• _INFORMATION PROVIDED_:
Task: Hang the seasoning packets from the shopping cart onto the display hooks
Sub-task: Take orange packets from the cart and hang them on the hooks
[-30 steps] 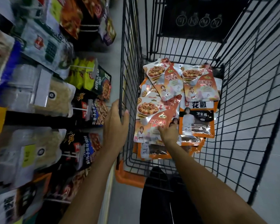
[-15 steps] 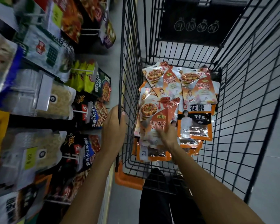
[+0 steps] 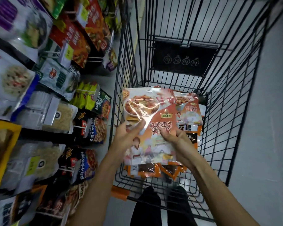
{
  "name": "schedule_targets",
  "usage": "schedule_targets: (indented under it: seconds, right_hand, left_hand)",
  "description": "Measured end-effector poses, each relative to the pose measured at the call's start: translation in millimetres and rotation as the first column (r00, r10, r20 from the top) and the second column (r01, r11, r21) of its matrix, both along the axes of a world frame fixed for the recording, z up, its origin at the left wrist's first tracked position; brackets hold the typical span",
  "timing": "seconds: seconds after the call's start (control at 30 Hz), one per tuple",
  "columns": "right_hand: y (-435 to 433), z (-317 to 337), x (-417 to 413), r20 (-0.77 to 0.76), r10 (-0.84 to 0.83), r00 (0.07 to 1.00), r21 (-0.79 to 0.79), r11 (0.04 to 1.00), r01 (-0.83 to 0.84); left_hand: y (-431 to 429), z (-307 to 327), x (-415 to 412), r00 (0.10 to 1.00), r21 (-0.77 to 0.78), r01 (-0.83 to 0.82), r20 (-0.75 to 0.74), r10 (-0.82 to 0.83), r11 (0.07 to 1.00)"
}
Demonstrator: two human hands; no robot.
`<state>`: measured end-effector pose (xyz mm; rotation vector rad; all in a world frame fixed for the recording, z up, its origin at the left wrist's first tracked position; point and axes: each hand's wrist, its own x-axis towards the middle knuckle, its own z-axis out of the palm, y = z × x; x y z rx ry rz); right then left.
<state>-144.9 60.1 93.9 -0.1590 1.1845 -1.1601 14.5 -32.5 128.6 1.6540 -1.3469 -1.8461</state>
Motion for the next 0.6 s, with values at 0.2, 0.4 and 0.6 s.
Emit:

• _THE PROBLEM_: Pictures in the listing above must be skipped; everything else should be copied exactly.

• _WRITTEN ANSWER_:
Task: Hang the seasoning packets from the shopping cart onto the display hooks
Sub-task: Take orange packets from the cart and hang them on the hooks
[-30 steps] 
[-15 steps] 
[+0 steps] 
{
  "name": "schedule_targets",
  "usage": "schedule_targets: (indented under it: seconds, right_hand, left_hand)",
  "description": "Measured end-effector poses, each relative to the pose measured at the call's start: translation in millimetres and rotation as the first column (r00, r10, r20 from the top) and the second column (r01, r11, r21) of its matrix, both along the axes of a world frame fixed for the recording, z up, its origin at the left wrist's first tracked position; brackets hold the typical span",
  "timing": "seconds: seconds after the call's start (control at 30 Hz), one per tuple",
  "columns": "right_hand: y (-435 to 433), z (-317 to 337), x (-417 to 413), r20 (-0.77 to 0.76), r10 (-0.84 to 0.83), r00 (0.07 to 1.00), r21 (-0.79 to 0.79), r11 (0.04 to 1.00), r01 (-0.83 to 0.84); left_hand: y (-431 to 429), z (-307 to 327), x (-415 to 412), r00 (0.10 to 1.00), r21 (-0.77 to 0.78), r01 (-0.83 to 0.82), r20 (-0.75 to 0.74), r10 (-0.82 to 0.83), r11 (0.07 to 1.00)"
}
Demonstrator: two human hands; no robot.
`<state>`: measured end-effector pose (xyz mm; rotation vector rad; all in a world frame fixed for the recording, z up, its origin at the left wrist's first tracked position; point and axes: each hand's wrist, its own x-axis towards the middle knuckle, its own z-axis out of the palm, y = z × x; x y z rx ry rz); right then left.
<state>-144.9 60.1 93.9 -0.1590 1.1845 -1.1601 14.5 -32.5 128.6 1.6540 -1.3469 -1.8461</state>
Motion for the next 0.6 s, with values at 0.2, 0.4 and 0.6 s.
Emit:

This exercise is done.